WORK REQUEST >> Drop every picture. Return the rest of the entries exactly.

Saved data entries >>
····················

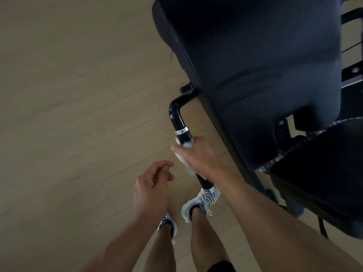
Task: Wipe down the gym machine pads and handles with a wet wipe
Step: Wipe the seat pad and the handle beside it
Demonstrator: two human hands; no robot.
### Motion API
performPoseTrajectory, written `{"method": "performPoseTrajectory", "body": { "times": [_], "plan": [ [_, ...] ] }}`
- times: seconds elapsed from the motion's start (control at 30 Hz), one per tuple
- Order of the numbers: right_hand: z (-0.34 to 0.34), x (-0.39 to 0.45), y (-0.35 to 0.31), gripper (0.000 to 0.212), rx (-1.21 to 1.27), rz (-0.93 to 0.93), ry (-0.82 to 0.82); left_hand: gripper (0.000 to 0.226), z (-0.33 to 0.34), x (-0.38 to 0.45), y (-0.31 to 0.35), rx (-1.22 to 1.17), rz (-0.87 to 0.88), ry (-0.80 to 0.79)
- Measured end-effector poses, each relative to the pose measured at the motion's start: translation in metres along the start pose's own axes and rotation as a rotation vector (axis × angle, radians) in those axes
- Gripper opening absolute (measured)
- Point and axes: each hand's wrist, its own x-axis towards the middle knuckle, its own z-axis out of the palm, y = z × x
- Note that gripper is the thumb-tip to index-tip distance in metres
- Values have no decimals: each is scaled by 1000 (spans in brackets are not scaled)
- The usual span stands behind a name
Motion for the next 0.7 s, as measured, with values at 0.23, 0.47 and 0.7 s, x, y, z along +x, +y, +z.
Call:
{"method": "performPoseTrajectory", "body": {
  "times": [0.23,0.47,0.7],
  "plan": [
    [14,-20,47,29,-159,50,110,29,8,-3,0,7,-11,25],
    [-28,-81,84,31,-127,340,-93,29,30,-16,34,-23,100,42],
    [-125,-43,-28,39,446,36,710,15,52,2,81,112,461,42]
  ]
}}
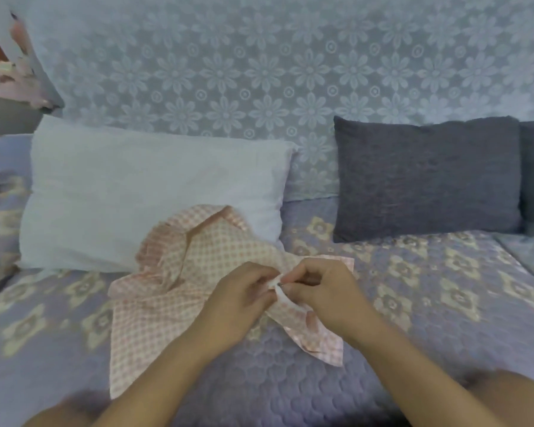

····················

RESULT OF THIS EXERCISE >>
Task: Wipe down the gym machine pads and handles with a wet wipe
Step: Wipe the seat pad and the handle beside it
Demonstrator: two human hands; no robot.
### Motion API
performPoseTrajectory, written `{"method": "performPoseTrajectory", "body": { "times": [_], "plan": [ [_, ...] ] }}`
- times: seconds elapsed from the motion's start (control at 30 Hz), one per tuple
- Order of the numbers: right_hand: z (-0.34 to 0.34), x (-0.39 to 0.45), y (-0.35 to 0.31), gripper (0.000 to 0.212), rx (-1.21 to 1.27), rz (-0.93 to 0.93), ry (-0.82 to 0.82); left_hand: gripper (0.000 to 0.226), z (-0.33 to 0.34), x (-0.38 to 0.45), y (-0.31 to 0.35), rx (-1.22 to 1.17), rz (-0.87 to 0.88), ry (-0.80 to 0.79)
- Measured end-effector poses, each relative to the pose measured at the motion's start: translation in metres along the start pose's own axes and rotation as a rotation vector (axis × angle, radians) in those axes
- Gripper opening absolute (measured)
- Point and axes: each hand's wrist, its own x-axis towards the middle knuckle, its own z-axis out of the palm, y = z × x
- Note that gripper is the thumb-tip to index-tip distance in metres
- Values have no decimals: each is scaled by 1000 (spans in brackets are not scaled)
- The usual span stands behind a name
Motion for the next 0.7 s, as measured, with values at 0.23, 0.47 and 0.7 s, x, y, z along +x, +y, +z.
Call:
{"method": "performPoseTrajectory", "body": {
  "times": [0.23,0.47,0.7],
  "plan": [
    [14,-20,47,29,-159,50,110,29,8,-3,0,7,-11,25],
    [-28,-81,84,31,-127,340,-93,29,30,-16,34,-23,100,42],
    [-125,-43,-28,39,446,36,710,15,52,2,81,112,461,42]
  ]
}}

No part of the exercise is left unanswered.